-- DATASET EXCERPT --

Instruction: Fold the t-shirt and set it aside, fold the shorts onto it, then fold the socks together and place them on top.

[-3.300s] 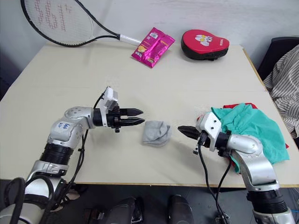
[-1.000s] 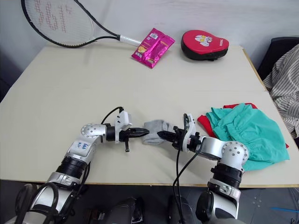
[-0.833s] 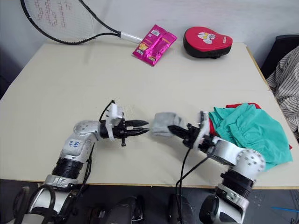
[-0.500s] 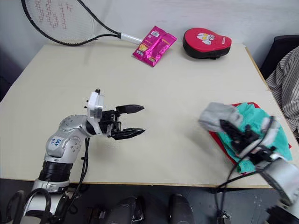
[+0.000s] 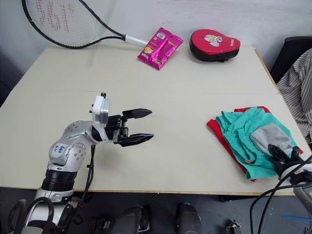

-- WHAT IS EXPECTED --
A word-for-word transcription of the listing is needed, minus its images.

-- SOLUTION FOR THIS TASK --
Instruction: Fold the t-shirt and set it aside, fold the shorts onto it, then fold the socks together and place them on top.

[-3.300s] 
[-1.000s] 
[-0.833s] 
[-0.500s] 
[+0.000s] 

This exercise requires no further work.